(10) Neulich ...

... saß ich in der Kirche im Gottesdienst und schaute fasziniert dem Licht- und Schattenspiel zu, welches durch das Buntglas fiel. Eigentlich sollte ich der Predigt folgen, doch das Schattenspiel hielt mich in seinem Bann und meine Gedanken schweiften ab.

Schatten! Ein echter Lebensretter an heißen Sommertagen und gleichzeitig so bedrohlich in der Nacht. Ich merke, wie ich zwiegespalten bin. An heißen Tagen bin ich froh über jedes schattige Plätzchen, das ich finden kann, um nicht in der prallen Sonne zu vergehen. Doch wird es Abend und dunkel um mich herum, dann schleicht sich ein ungutes Gefühl ein, jeder Schatten birgt etwas in sich, was meinen Puls höher treibt und meine Fantasie beflügelt. Lauert dort eine Gefahr auf mich? Was verbirgt sich dort im Schatten? Und je unsicherer ich werde, umso mehr entferne ich mich von den Schatten und bringe mich in vermeintliche Sicherheit. Wieso erschreckt mich der Schatten, der mir am Tage noch Geborgenheit geschenkt hat, bei Nacht? Ich komme ins Grübeln. Wann machen mir Schatten Angst? In Situationen, in denen ich mich nicht sicher fühle. Hingegen spendet mir ein Schatten Geborgenheit, wenn die Welt um mich herum grell erleuchtet ist und ich in Trubel des Lebens eine kleine Auszeit brauche.

Mir fällt der Psalm 121 ein, dort heißt es: „Ich hebe meine Augen auf zu den Bergen. Woher kommt mir Hilfe?  Meine Hilfe kommt vom HERRN, der Himmel und Erde gemacht hat. Er wird deinen Fuß nicht gleiten lassen, und der dich behütet, schläft nicht.  Siehe, der Hüter Israels schläft noch schlummert nicht. Der HERR behütet dich; der HERR ist dein Schatten über deiner rechten Hand, dass dich des Tages die Sonne nicht steche noch der Mond des Nachts. Der HERR behüte dich vor allem Übel, er behüte deine Seele. Der HERR behüte deinen Ausgang und Eingang von nun an bis in Ewigkeit!

Gott ist mein Schatten? Na gut, Gott schenkt mir Geborgenheit, wenn das Leben um mich herum grell strahlt und ich eine kleine Auszeit brauche. Aber was ist in der Nacht? Wenn ich Angst vor den Schatten habe? Habe ich Angst vor Gott? Ein unangenehmer Gedanke … Und doch ist er wahr.
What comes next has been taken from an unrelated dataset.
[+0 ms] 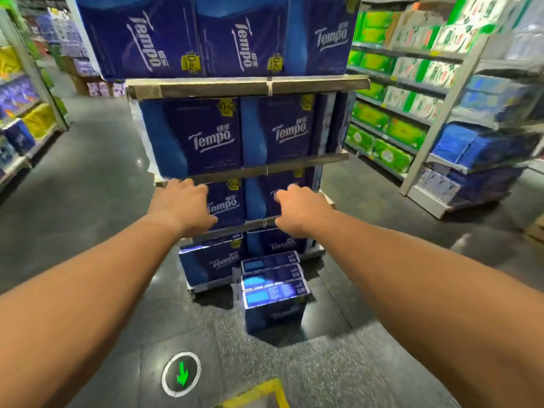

Ich habe oft Angst, nicht direkt vor Gott, aber vor meinen Fehlern. Ich habe Angst davor nicht genug zu sein, mich nicht genug anzustrengen im Studium, im Job. Ich habe Angst davor, meinen Kindern und Freunden nicht genug Zeit zu widmen. Ich habe Angst davor, nicht genug zu sein, nichts richtig zu machen. Ich habe Angst davor, was Gott von mir hält … Und so werden die Schatten immer größer und meine Angst beflügelt meine Fantasie. Ich sehe eine Bedrohung, wo keine ist, und fürchte mich. Woher kommt mir Hilfe?

Der Psalm 121 hat hierauf eine Antwort: „Meine Hilfe kommt vom Herrn, der Himmel und Erde gemacht hat.“ Der Herr hilft mir, er nimmt mich an und hüllt mich in Geborgenheit ein. Meine Ängste sind nicht verschwunden, aber ich bin nicht mit ihnen allein. Gott wirft seinen Schatten über mich und hüllt mich in Geborgenheit ein. Ich kann mich durch seine Hilfe meinen Ängsten in der Nacht stellen und herausfinden, dass in den Schatten nichts Bedrohliches lauert. Gott ist meine Hilfe, er ist mein Schatten …

Und während dieser Gedanke mein Herz berührt, kehrt meine Aufmerksamkeit wieder zum Gottesdienst zurück. Die Predigt handelt von Jona, meinem Lieblingspropheten. Auch Jona hat seinen Weg mit Gott gefunden, trotz aller Zweifel und Ängste. Und während der Gottesdienst uns stärkt und ermutigt, unseren Weg mit Gott zu gehen, spendet Gott seinen Schatten.